A New Braunfels company hoping to open a recycling plant on a property in Fair Oaks Ranch may be permanently sidelined because it didn’t request approvals or permits beforehand.
Tobin Maples, the city manager of Fair Oaks Ranch, which is located northwest of San Antonio, was tipped off to Bobcat Trucking’s plans after public notice of its application to the Texas Commission on Environmental Quality for an air quality standard permit appeared in the Boerne Star last week.
The application requested authorization to construct a permanent rock and concrete crusher, which are typically used in rock quarries or at cement plants, on a piece of property located off Dietz Elkhorn Road, near Ralph Fair Road, which is inside Fair Oaks Ranch city limits.
Worried the application signaled the development of yet another quarry in the area, city officials issued a stop-work order to Bobcat Trucking as well as the owner of the property, on Feb. 8.
In recent years, the Hill Country has become home to a number of new quarries and similar infrastructure, which bring with them increased truck traffic and dust particles that can cause an array of negative health impacts. Several local groups have organized in opposition, such as Preserve Our Hill Country Environment and Stop 3009 Vulcan Quarry.
But the application for a rock crusher wasn’t intended for a quarry, said Bobcat Trucking President Brandon Eagan. Eagan told the San Antonio Report Tuesday that he and his colleagues had been planning to build a recycling plant. Rock crushers can also be used to recycle concrete and asphalt.
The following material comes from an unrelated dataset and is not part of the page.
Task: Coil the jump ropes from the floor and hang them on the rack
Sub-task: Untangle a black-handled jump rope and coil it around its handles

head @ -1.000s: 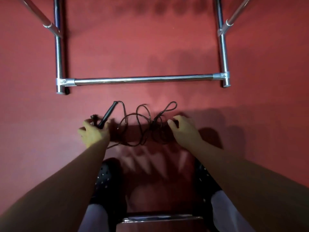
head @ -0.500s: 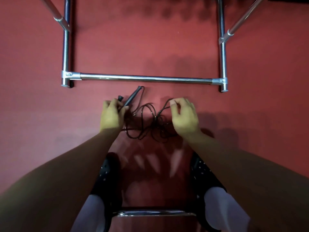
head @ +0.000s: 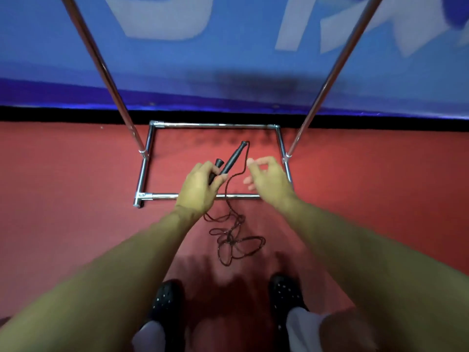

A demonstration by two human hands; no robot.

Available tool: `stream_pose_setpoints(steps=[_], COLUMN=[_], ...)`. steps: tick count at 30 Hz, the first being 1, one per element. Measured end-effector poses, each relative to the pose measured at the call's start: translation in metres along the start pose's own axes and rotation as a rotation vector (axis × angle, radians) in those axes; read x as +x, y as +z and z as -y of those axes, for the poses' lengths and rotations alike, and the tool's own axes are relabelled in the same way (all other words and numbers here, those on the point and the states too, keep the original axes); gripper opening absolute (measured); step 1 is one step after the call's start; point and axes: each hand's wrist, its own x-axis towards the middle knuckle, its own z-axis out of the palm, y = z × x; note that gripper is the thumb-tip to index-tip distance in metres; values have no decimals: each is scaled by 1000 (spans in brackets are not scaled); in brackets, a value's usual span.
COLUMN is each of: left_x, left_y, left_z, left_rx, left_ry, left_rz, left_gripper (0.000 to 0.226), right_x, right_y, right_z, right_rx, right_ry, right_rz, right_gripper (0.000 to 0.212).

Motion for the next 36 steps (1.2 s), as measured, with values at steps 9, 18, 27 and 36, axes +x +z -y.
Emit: stream_pose_setpoints(steps=[9, 18, 27, 36], left_x=[-51, -61, -47, -15], left_y=[-68, -71, -55, -56], left_z=[-127, -122, -149, -119], left_rx=[-159, -284, -69, -428], left_ry=[162, 182, 442, 200], left_rz=[-35, 6, 173, 235], left_gripper=[4, 52, 24, 24], right_x=[-89, -97, -88, -65], right_y=[-50, -77, -94, -94], right_z=[84, 44, 56, 54], right_rx=[564, 716, 780, 733], right_ry=[-31, 384, 441, 364], right_rz=[160, 395, 724, 658], right_gripper=[17, 13, 56, 33])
“That probably won’t happen now though,” he said, although he added that he is still in talks with the city of Fair Oaks Ranch about the permit.
That’s because, according to Fair Oaks Ranch’s unified development code, the city manager can determine if a particular land use is permissible, based on their interpretation “of the intent and spirt” of zoning ordinances adopted by the city council.
With that power, Maples determined that the proposed rock and concrete crusher operation “IS NOT an allowable use within the city limits, regardless of zoning district,” he wrote in a blog post published on the city’s website on Feb. 8.
The city also issued a stop work order, he wrote, because local municipal approvals and permits have not been obtained. But because Bobcat Trucking has the right to file an appeal of the city manager’s determination, the blog post encourages Fair Oaks Ranch residents to submit public comments on the TCEQ application. Fair Oaks Ranch officials have also requested a TCEQ public hearing.
Eagon did not say if he plans to file an appeal.
Meanwhile, residents have started an online petition protesting the construction of a rock-crushing business in the area. As of Tuesday, more than 750 people have signed it.
“We, the citizens of the City of Fair Oaks Ranch, are signing this petition to notify the Texas Commission on Environmental Quality … that we do NOT support the establishment of a Permanent Rock and Concrete Crusher business in Fair Oaks Ranch as proposed by Bobcat Trucking, Inc.,” the petition states.
The petition lists potential effects residents would like to prevent: air pollution, noise and light pollution, pollution of groundwater and of the Edwards Aquifer Recharge Zone and negative effects on endangered species.
It also goes on to note three TCEQ permit violations or complaints filed against Bobcat Trucking, calling the company “a poor business neighbor to communities.”
If TCEQ approves the application for an air quality standard permit, the petition warns, that approval “will not supersede the authority of the City of Fair Oaks Ranch jurisdiction to make its own decisions on issuing permits to this business.”